◆ Action item: Your answer must match the data word for word.

▬▬▬▬▬▬

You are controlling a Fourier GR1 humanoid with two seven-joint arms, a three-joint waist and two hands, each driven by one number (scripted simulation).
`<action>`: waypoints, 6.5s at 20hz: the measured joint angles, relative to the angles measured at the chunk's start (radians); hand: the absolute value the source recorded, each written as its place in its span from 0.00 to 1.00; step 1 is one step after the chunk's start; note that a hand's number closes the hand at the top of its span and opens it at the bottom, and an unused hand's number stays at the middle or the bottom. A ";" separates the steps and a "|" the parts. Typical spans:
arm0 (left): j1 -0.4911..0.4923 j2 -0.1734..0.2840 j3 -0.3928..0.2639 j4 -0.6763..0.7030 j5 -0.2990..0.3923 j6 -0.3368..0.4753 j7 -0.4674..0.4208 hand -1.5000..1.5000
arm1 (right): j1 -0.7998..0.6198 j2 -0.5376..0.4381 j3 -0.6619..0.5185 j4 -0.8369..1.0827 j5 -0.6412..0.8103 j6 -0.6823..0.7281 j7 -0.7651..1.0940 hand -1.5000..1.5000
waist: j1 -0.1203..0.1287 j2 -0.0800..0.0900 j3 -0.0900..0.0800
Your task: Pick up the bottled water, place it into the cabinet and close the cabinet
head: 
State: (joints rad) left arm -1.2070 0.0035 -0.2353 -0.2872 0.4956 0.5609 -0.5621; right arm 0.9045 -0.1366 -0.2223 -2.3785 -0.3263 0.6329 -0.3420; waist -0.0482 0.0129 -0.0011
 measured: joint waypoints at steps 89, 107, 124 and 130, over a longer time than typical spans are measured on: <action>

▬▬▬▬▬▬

◆ Expected output:
You are controlling a Fourier GR1 humanoid with two seven-joint arms, a three-joint waist and two hands, each driven by one number (scripted simulation).
`<action>`: waypoints, 6.5s at 20hz: the measured joint angles, relative to the angles measured at the chunk's start (radians); hand: the absolute value the source recorded, each written as its place in its span from 0.00 to 1.00; step 1 is one step after the chunk's start; note that a hand's number closes the hand at the top of its span and opens it at the bottom, and an unused hand's number stays at the middle or the bottom. A ";" separates the steps and a "|" the parts. Typical spans:
arm0 (left): j1 -0.4911..0.4923 j2 -0.1734..0.2840 j3 -0.3928..0.2639 j4 -0.6763..0.7030 j5 -0.2990..0.3923 j6 -0.3368..0.4753 j7 -0.4674..0.4208 hand -1.5000..1.5000
arm1 (right): j1 -0.7998..0.6198 j2 -0.5376..0.4381 j3 -0.6619..0.5185 j4 -0.8369..1.0827 j5 -0.6412..0.8103 j6 -0.6823..0.7281 j7 -0.7651..1.0940 hand -1.5000..1.5000
waist: j1 -0.1203..0.1287 j2 -0.0800..0.0900 j3 -0.0900..0.0800
Your task: Pick up the bottled water, place it into the cabinet and close the cabinet
head: 
State: (joints rad) left arm -1.2070 0.0035 -0.2353 -0.2872 0.4956 0.5609 -0.5621; right arm 0.9045 -0.1366 -0.2223 -2.3785 -0.3263 0.6329 -0.3420; waist -0.0482 0.0129 -0.0011
 measured: joint waypoints at steps 89, 107, 124 and 130, over a longer time than typical spans are measured on: <action>

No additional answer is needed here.